Les deux autres parties du livre portent sur les différentes familles politiques européennes. Cinq fédérations sont étudiées, soit le Parti des socialistes européens (pse), le Parti populaire européen (ppe), le Parti européen des libéraux démocrates et réformateurs (peldr), la Fédération européenne des partis verts (fepv) et le Parti démocratique des peuples d’Europe-Alliance libre européenne (pdpe-ale). Au début des années quatre-vingt-dix, les auteurs constatent une homogénéisation plus forte des partis européens qui s’explique principalement par la logique de l’institutionnalisation du système politique européen. Les fédérations adoptent en effet des structures assez semblables : congrès, conseils, bureau et réunion des leaders partisans. La présentation nous semble plus d’intérêt lorsque les auteurs abordent les trajectoires de chaque fédération, notamment les origines, le rapport qui s’établit entre les partis au sein de la même famille et la capacité d’influencer les décisions européennes. La dynamique se joue au niveau de la capacité de ces acteurs à forger un espace politique en marge de la souveraineté nationale. Au niveau des fédérations les plus fortes, pse et ppe, il semble se dégager une tradition vers l’intégration européenne mais également un contrôle par les directions nationales. Les analyses soulignent également leur plus grande facilité à influencer la décision en raison d’une meilleure représentation au sein des organes politiques de l’Europe (Parlement et Conseil de l’Europe). Les nouveaux acteurs, tels les Verts (fepv) et les régionalistes-autonomistes (pdpe-ale), fonctionnent selon une autre logique d’intégration, les écologistes partisans du modèle de la « démocratie de base », les régionalistes bien campés sur le pôle de la défense des périphéries.

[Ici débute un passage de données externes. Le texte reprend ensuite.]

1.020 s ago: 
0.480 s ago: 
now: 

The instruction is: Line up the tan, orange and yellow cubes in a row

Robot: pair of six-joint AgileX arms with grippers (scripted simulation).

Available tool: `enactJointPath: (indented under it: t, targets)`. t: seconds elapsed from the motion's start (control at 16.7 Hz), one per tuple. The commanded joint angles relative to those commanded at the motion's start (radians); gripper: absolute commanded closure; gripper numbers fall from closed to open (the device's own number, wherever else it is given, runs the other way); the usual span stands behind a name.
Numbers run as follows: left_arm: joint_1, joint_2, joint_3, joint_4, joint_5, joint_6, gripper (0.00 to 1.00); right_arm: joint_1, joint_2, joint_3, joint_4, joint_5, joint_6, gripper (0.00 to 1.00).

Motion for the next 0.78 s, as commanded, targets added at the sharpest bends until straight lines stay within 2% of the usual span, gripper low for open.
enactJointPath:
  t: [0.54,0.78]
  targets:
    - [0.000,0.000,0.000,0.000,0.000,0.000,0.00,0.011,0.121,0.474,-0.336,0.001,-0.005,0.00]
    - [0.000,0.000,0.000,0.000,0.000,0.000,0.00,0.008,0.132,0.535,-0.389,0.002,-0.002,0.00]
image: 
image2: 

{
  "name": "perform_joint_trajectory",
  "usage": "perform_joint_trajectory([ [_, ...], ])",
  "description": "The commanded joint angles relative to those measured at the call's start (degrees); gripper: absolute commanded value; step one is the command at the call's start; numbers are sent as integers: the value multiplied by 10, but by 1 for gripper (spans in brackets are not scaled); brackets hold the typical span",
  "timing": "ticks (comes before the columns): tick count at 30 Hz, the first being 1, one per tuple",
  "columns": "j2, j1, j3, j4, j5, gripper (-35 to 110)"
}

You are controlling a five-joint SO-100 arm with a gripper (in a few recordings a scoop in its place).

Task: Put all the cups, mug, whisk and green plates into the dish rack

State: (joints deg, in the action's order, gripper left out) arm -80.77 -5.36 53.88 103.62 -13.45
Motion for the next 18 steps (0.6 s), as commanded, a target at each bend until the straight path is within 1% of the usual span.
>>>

En conclusion, Luciano Bardi rappelle qu’il faut adopter une démarche globalisante de la politique partisane européenne capable d’intégrer les trois composantes essentielles, soit les groupes parlementaires, les partis nationaux et les fédérations de partis. L’auteur donne un bilan mitigé de la place des fédérations européennes impuissantes à forger la dynamique transnationale au niveau de l’Europe. En fait, tout dépend plus de l’impulsion institutionnelle provenant du système et non des acteurs eux-mêmes toujours prisonniers de la logique nationale. Dans les prochaines années, le plus grand défi sera de répondre au faible intérêt des populations nationales au processus politique européen (on reste encore sous cette impression que l’Europe constitue un terrain d’entraînement pour les partis nationaux). En revanche, deux aspects nouveaux peuvent dynamiser l’Europe politique. D’un côté, l’élargissement de l’Europe permet d’étendre la dynamique transnationale en accueillant les nouveaux membres de l’Europe centrale et orientale. Bardi rappelle avec justesse que cette logique contient le risque de complexifier les rapports entres les familles idéologiques. De l’autre côté, les recommandations de Nice quant au statut et au financement des europartis deviennent un pas de plus vers l’intégration et l’institutionnalisation d’une logique transnationale en Europe. Selon nous, un autre problème qui mérite d’être considéré, c’est le danger de diluer les spécificités nationales vers un consensus politique au centre. En somme, ce livre présente clairement la dynamique organisationnelle des fédérations européennes mais on peut se demander s’il y a véritablement une construction supranationale. Cette lecture ne nous amène pas à explorer véritablement ce qu’on pourrait appeler la ceinture de la consolidation d’une identité européenne, telle l’action politique des mouvements sociaux et des nouvelles formes de mobilisation citoyenne, voire d’une société civile transnationale.